His breathing was coming in short snatches as waves of pain hit. He tried to sit up, only dimly aware of a firm hand on his good shoulder, gently pushing him back into the pillows.

Gibbs kept a firm hand on Ari's undamaged shoulder and pressed the bell to summon assistance. He tried to calm the Israeli, but Ari was panicking and not really hearing him. Then the nurse was there, and Gibbs had to help her hold Ari's left arm to give him a sedative.

Ari's struggles were getting weaker as the sedative kicked in. Gibbs continued to keep gentle pressure on Ari's shoulder so he wouldn't thrash too much and injure himself further as Abby arrived to visit.

She instantly moved in to help, and Ari responded to the sound of her voice.

Finally after about ten minutes of Abby whispering soothing things, Ari was calmer and almost asleep, the fingers of his left hand wrapped tightly around Abby's.

Gibbs stepped back, reached out for one of the hard plastic visitors' chairs and sat down. Watching the tough, self-contained, arrogant former Mossad officer break apart like that had shaken him.

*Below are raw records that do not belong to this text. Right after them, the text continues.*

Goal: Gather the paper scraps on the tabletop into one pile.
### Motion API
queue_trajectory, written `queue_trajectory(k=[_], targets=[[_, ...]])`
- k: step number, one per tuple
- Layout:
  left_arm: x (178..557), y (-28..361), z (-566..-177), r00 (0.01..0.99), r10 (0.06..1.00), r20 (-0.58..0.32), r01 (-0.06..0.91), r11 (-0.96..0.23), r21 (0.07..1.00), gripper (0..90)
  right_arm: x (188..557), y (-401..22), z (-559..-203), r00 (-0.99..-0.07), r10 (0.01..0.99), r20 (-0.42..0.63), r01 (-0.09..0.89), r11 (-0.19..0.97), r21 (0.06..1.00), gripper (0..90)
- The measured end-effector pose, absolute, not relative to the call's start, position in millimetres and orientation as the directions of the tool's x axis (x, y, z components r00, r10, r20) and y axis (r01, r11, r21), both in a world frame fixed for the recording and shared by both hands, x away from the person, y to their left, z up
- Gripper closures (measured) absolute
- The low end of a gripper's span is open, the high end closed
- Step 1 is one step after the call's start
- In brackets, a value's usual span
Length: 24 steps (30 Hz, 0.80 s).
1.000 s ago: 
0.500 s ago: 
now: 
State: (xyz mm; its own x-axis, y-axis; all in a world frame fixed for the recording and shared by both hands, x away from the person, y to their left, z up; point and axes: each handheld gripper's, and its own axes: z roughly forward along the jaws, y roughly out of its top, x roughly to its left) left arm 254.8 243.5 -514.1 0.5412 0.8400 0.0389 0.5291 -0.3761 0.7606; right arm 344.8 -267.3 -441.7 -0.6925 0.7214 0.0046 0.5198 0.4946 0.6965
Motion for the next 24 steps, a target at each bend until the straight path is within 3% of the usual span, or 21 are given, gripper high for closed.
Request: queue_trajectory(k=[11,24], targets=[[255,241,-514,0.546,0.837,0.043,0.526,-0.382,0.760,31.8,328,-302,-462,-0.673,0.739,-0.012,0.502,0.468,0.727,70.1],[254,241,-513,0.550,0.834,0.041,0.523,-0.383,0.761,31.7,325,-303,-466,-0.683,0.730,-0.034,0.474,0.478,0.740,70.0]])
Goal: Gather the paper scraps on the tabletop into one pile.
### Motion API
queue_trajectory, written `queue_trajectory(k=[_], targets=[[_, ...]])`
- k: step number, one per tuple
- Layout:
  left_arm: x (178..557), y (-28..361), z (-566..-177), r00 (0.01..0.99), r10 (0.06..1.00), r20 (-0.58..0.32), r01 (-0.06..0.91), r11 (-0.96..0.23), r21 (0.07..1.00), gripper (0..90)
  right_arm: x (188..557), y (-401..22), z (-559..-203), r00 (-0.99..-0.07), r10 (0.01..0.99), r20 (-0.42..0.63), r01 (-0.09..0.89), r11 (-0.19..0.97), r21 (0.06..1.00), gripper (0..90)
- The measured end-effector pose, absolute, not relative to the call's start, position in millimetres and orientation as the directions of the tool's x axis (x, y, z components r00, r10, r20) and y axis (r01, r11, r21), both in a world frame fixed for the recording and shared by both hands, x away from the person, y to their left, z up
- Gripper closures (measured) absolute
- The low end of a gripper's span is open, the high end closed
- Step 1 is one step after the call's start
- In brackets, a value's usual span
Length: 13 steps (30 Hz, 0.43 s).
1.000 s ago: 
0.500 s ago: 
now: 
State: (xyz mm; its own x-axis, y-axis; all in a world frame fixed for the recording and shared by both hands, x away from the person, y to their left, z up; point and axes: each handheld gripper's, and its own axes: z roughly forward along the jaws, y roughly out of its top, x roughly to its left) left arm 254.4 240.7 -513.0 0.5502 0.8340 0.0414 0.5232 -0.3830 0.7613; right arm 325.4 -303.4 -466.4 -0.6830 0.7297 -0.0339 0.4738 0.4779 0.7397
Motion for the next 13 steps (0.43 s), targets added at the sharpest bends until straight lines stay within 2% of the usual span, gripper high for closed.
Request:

As he descended into some kind of locked-in hell, Ari's command of English broke, and he cried out in Hebrew. Even now, clinging to Abby's hand, under heavy sedation, he was still moving restlessly from time to time, muttering something which Gibbs could not understand.

Gibbs ran a slightly shaky hand through his hair. Whatever he thought would happen, he had not expected Ari's complete and catastrophic collapse. He looked up at Abby, sitting on the bed, holding Ari's hand and trying to soothe him.

"Abbs, I didn't expect this... I'm sorry..." uncertain if he was apologising to Abby or his former nemesis.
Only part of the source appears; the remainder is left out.